The matrix driving as described above is sequentially performed to realize a predetermined image.

Although the preferred embodiments of the present invention have been described above, the present invention is not limited thereto, and various modifications and changes can be made within the scope of the claims and the detailed description of the invention and the accompanying drawings. Naturally, it belongs to the range of.

According to the fluorescent display tube according to the present invention constructed and operated as described above, it is possible to reduce the size (thickness or diameter of the line) of the first grid and the second grid grid member, so that it is possible to represent fine pixels. It is possible to increase the resolution.
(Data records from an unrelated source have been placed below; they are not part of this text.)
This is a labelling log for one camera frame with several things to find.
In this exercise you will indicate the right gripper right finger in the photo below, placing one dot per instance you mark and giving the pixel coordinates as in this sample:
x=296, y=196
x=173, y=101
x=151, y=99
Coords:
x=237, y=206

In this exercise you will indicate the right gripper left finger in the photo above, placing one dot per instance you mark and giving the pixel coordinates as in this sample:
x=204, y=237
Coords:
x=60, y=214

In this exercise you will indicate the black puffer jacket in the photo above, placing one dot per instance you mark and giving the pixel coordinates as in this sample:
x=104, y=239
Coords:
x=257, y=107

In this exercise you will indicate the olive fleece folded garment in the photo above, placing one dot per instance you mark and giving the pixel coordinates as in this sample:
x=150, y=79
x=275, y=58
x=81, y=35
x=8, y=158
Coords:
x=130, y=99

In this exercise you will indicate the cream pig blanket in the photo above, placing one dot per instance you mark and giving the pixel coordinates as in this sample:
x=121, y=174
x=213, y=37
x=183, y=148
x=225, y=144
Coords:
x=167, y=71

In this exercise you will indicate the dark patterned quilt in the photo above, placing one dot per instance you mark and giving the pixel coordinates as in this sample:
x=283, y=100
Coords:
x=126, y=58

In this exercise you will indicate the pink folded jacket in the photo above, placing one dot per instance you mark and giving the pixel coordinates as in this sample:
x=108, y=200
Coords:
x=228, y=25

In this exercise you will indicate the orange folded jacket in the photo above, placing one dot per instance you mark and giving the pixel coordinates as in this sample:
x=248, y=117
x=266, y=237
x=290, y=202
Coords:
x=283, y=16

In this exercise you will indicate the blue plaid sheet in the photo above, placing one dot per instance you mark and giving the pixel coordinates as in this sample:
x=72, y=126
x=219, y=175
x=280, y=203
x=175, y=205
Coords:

In addition, since the fluorescent layer and the anode electrode are formed in a predetermined area, the printing process is simpler than printing in a predetermined display pattern in the related art, and printing failure does not occur.

Claims (8)

A front substrate, a back substrate and a side glass forming a vacuum container, an anode formed on the back substrate and coated with phosphors, a cathode installed at a predetermined distance from the anode toward the front substrate and emitting hot electrons; First and second grids, which are installed between the anode and the cathode, accelerate and diffuse or block hot electrons emitted from the cathode, and intersect with each other at predetermined intervals, and the first and second grids installed on the rear substrate. A fluorescent display tube comprising a plurality of lead wires for applying power to one grid and the second grid. The fluorescent display tube according to claim 1, wherein the first grid and the second grid are provided by arranging a plurality of grid members formed in a thin linear shape in parallel at predetermined intervals. The method of claim 2, wherein the rear substrate is printed with a conductor for electrically connecting the grid member and the lead wire to form a wiring layer, and an insulating layer is coated on the wiring layer, wherein the insulating layer is And a grid fixing point for fixing the first grid and the second grid, and a lead wire fixing point for fixing the lead wire. The fluorescent display tube according to claim 2, wherein the first grid and the second grid further include support members for maintaining a plurality of grid members arranged in parallel at a predetermined interval and shape. The fluorescent display tube of claim 1, wherein the anode comprises an anode electrode formed on an inner surface of the rear substrate with an area corresponding to a display area, and a phosphor coated on the anode electrode. The fluorescent display tube of claim 5, wherein a wiring layer for applying power to the anode electrode is formed on the rear substrate, and a lead wire fixed to the rear substrate is electrically connected to the wiring layer. The fluorescent display tube according to claim 1, wherein lead wires for applying power to the first grid and the second grid are printed on the rear substrate. The fluorescent display tube according to claim 1, wherein the first grid and the second grid perform matrix driving.